*** DATA PROVIDED Section Begins ***
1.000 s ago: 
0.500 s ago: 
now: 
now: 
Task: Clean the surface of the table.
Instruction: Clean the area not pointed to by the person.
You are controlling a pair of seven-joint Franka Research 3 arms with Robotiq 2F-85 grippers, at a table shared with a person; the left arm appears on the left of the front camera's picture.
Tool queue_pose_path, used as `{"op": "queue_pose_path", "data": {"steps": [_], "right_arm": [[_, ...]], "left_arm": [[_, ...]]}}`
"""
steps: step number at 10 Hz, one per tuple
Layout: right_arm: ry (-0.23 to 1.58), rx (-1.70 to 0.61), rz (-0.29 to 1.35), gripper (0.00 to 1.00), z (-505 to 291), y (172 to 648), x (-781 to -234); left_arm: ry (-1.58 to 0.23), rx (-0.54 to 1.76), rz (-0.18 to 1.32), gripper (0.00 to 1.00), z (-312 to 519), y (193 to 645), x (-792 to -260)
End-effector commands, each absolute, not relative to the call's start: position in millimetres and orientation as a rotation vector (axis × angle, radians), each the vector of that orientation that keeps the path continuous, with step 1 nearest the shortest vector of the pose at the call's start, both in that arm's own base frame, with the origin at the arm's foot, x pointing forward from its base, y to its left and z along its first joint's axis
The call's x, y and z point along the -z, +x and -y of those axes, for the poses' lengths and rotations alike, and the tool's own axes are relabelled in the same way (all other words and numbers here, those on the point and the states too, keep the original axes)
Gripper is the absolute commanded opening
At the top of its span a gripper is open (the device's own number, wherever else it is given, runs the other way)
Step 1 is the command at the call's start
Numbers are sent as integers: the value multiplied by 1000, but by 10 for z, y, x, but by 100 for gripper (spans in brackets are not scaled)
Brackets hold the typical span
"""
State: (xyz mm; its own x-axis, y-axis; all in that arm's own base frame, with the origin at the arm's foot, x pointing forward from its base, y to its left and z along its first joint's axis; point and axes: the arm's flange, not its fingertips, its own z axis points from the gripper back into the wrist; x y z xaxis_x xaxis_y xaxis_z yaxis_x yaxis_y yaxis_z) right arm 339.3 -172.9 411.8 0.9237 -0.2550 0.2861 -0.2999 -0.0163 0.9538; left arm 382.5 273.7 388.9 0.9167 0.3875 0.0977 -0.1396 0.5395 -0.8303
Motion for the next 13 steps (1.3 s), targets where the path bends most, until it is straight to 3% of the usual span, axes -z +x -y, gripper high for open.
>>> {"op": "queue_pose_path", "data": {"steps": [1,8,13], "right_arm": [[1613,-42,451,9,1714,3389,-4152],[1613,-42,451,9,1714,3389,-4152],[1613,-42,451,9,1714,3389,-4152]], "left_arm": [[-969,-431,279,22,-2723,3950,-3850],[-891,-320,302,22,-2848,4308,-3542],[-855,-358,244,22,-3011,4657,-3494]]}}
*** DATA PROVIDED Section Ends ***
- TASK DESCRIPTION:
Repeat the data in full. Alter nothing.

- YOUR RESPONSE:
1.000 s ago: 
0.500 s ago: 
now: 
now: 
Task: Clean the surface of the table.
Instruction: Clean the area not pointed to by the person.
You are controlling a pair of seven-joint Franka Research 3 arms with Robotiq 2F-85 grippers, at a table shared with a person; the left arm appears on the left of the front camera's picture.
Tool queue_pose_path, used as `{"op": "queue_pose_path", "data": {"steps": [_], "right_arm": [[_, ...]], "left_arm": [[_, ...]]}}`
"""
steps: step number at 10 Hz, one per tuple
Layout: right_arm: ry (-0.23 to 1.58), rx (-1.70 to 0.61), rz (-0.29 to 1.35), gripper (0.00 to 1.00), z (-505 to 291), y (172 to 648), x (-781 to -234); left_arm: ry (-1.58 to 0.23), rx (-0.54 to 1.76), rz (-0.18 to 1.32), gripper (0.00 to 1.00), z (-312 to 519), y (193 to 645), x (-792 to -260)
End-effector commands, each absolute, not relative to the call's start: position in millimetres and orientation as a rotation vector (axis × angle, radians), each the vector of that orientation that keeps the path continuous, with step 1 nearest the shortest vector of the pose at the call's start, both in that arm's own base frame, with the origin at the arm's foot, x pointing forward from its base, y to its left and z along its first joint's axis
The call's x, y and z point along the -z, +x and -y of those axes, for the poses' lengths and rotations alike, and the tool's own axes are relabelled in the same way (all other words and numbers here, those on the point and the states too, keep the original axes)
Gripper is the absolute commanded opening
At the top of its span a gripper is open (the device's own number, wherever else it is given, runs the other way)
Step 1 is the command at the call's start
Numbers are sent as integers: the value multiplied by 1000, but by 10 for z, y, x, but by 100 for gripper (spans in brackets are not scaled)
Brackets hold the typical span
"""
State: (xyz mm; its own x-axis, y-axis; all in that arm's own base frame, with the origin at the arm's foot, x pointing forward from its base, y to its left and z along its first joint's axis; point and axes: the arm's flange, not its fingertips, its own z axis points from the gripper back into the wrist; x y z xaxis_x xaxis_y xaxis_z yaxis_x yaxis_y yaxis_z) right arm 339.3 -172.9 411.8 0.9237 -0.2550 0.2861 -0.2999 -0.0163 0.9538; left arm 382.5 273.7 388.9 0.9167 0.3875 0.0977 -0.1396 0.5395 -0.8303
Motion for the next 13 steps (1.3 s), targets where the path bends most, until it is straight to 3% of the usual span, axes -z +x -y, gripper high for open.
>>> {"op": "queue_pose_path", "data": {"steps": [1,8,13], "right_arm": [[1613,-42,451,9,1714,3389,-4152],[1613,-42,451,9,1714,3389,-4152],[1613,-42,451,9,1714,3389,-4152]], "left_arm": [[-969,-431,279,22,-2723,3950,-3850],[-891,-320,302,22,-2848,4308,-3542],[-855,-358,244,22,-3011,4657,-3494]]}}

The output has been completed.